■ **Exercise brief**
Only the lines from the one with "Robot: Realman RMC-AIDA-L" through the last belong in the output; print them exactly as given below.
• • • •
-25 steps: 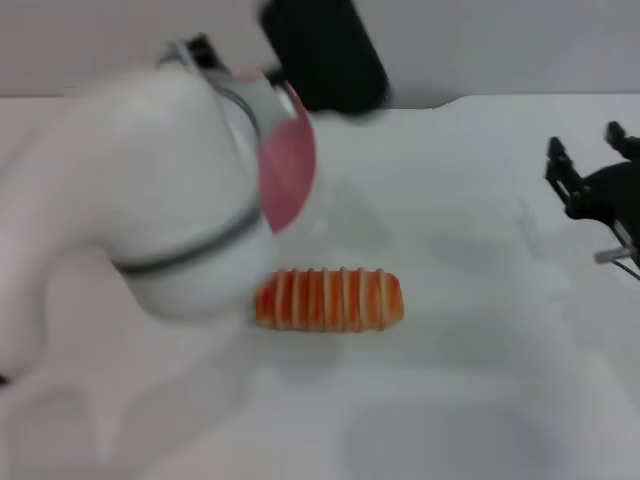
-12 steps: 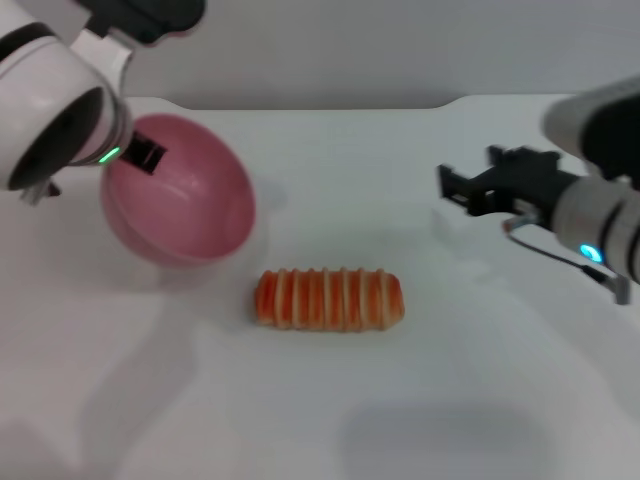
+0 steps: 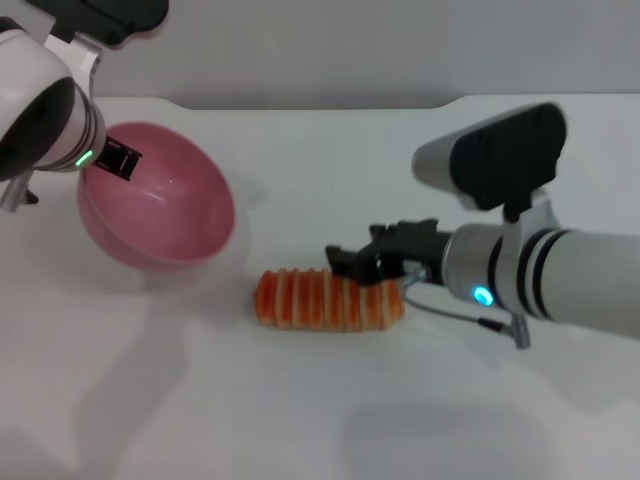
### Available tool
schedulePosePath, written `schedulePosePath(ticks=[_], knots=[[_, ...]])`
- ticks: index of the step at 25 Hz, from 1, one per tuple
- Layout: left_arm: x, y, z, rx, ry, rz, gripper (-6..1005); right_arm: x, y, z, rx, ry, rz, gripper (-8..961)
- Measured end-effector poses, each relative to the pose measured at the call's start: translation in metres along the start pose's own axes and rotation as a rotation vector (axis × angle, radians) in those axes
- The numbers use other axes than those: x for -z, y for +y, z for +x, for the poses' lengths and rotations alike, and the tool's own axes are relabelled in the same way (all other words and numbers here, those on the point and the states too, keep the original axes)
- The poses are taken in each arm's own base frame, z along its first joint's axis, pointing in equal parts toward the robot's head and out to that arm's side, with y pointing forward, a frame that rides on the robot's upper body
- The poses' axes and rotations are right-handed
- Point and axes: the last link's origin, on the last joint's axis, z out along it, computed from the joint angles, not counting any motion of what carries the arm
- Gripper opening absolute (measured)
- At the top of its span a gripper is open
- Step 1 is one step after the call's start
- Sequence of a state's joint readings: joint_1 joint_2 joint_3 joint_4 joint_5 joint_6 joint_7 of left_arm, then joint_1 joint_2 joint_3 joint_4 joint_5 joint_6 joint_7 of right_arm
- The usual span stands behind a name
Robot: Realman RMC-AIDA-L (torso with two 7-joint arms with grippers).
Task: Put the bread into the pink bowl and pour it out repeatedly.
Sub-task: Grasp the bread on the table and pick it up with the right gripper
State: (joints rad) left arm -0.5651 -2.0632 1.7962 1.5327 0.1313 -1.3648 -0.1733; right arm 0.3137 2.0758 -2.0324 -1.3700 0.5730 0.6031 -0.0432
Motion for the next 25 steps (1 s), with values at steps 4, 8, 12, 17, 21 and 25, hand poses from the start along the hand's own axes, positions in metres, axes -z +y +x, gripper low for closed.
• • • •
■ **Finished exercise**
Robot: Realman RMC-AIDA-L (torso with two 7-joint arms with grippers).
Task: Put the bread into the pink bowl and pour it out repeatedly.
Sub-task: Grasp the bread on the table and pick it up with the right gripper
State: (joints rad) left arm -0.5651 -2.0632 1.7962 1.5327 0.1313 -1.3648 -0.1733; right arm 0.3137 2.0758 -2.0324 -1.3700 0.5730 0.6031 -0.0432
Motion for the next 25 steps (1 s), with values at steps 4, 8, 12, 17, 21 and 25, hand poses from the start along the hand's own axes, positions in metres, axes -z +y +x, gripper low for closed.

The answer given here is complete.